● **WORK ITEM**: Go through the material under this sentence. Return every line holding "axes".

————

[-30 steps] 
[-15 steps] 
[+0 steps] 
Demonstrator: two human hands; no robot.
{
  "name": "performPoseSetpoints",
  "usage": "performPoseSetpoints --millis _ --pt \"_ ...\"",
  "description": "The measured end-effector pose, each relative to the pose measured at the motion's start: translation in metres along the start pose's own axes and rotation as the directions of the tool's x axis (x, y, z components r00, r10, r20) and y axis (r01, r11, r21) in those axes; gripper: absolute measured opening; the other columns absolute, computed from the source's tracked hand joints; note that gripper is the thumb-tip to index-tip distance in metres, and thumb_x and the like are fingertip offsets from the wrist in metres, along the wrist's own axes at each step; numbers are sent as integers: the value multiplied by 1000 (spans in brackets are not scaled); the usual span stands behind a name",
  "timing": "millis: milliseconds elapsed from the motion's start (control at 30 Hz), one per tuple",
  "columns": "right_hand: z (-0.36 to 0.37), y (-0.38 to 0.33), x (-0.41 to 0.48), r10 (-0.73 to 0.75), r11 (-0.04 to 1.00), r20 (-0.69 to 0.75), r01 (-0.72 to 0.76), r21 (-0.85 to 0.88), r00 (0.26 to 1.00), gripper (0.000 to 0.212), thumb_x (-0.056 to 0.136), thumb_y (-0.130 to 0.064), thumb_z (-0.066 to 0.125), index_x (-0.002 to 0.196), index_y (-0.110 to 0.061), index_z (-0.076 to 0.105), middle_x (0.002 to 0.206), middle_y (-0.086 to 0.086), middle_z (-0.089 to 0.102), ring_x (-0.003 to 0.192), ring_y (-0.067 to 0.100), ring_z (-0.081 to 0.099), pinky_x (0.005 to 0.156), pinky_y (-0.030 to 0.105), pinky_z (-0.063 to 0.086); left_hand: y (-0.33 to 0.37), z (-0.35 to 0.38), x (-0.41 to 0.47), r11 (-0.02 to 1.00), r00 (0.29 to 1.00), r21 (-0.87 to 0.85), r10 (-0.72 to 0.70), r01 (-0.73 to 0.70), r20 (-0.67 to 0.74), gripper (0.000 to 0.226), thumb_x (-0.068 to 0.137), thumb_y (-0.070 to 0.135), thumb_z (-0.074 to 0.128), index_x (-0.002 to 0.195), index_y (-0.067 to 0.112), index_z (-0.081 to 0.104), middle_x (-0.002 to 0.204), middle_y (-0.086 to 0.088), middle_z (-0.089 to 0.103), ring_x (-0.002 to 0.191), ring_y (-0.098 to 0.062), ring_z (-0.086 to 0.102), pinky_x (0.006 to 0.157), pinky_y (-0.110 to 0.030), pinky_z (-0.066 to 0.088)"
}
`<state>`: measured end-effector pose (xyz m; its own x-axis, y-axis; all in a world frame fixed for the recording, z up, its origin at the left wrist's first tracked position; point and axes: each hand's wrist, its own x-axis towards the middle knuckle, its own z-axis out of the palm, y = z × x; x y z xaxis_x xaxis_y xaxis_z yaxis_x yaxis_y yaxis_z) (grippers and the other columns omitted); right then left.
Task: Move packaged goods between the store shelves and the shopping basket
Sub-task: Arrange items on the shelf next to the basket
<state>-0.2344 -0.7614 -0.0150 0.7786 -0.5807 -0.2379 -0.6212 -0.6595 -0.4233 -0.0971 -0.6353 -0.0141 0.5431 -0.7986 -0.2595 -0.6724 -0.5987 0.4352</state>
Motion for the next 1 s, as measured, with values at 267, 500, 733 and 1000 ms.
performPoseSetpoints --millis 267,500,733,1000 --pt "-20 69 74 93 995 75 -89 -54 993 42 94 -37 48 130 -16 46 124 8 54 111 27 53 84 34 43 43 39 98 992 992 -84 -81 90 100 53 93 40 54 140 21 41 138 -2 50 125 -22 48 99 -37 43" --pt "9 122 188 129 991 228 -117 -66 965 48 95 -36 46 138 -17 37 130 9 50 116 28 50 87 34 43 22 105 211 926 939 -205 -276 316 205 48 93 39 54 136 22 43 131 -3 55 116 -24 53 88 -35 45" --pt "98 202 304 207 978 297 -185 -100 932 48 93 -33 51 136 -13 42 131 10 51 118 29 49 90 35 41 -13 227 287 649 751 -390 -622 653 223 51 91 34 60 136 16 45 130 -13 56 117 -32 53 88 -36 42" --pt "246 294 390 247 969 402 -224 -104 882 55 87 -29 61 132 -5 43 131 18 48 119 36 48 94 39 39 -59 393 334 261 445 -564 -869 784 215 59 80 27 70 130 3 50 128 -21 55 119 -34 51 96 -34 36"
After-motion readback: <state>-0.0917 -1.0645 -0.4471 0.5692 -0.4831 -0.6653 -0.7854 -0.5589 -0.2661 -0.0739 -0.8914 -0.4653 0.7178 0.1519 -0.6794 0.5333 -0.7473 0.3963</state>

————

● **ANSWER SPACE**:
  "description": "The measured end-effector pose, each relative to the pose measured at the motion's start: translation in metres along the start pose's own axes and rotation as the directions of the tool's x axis (x, y, z components r00, r10, r20) and y axis (r01, r11, r21) in those axes; gripper: absolute measured opening; the other columns absolute, computed from the source's tracked hand joints; note that gripper is the thumb-tip to index-tip distance in metres, and thumb_x and the like are fingertip offsets from the wrist in metres, along the wrist's own axes at each step; numbers are sent as integers: the value multiplied by 1000 (spans in brackets are not scaled); the usual span stands behind a name",
`<state>`: measured end-effector pose (xyz m; its own x-axis, y-axis; all in a world frame fixed for the recording, z up, its origin at the left wrist's first tracked position; point and axes: each hand's wrist, its own x-axis towards the middle knuckle, its own z-axis out of the palm, y = z × x; x y z xaxis_x xaxis_y xaxis_z yaxis_x yaxis_y yaxis_z) (grippers and the other columns omitted); right then left.

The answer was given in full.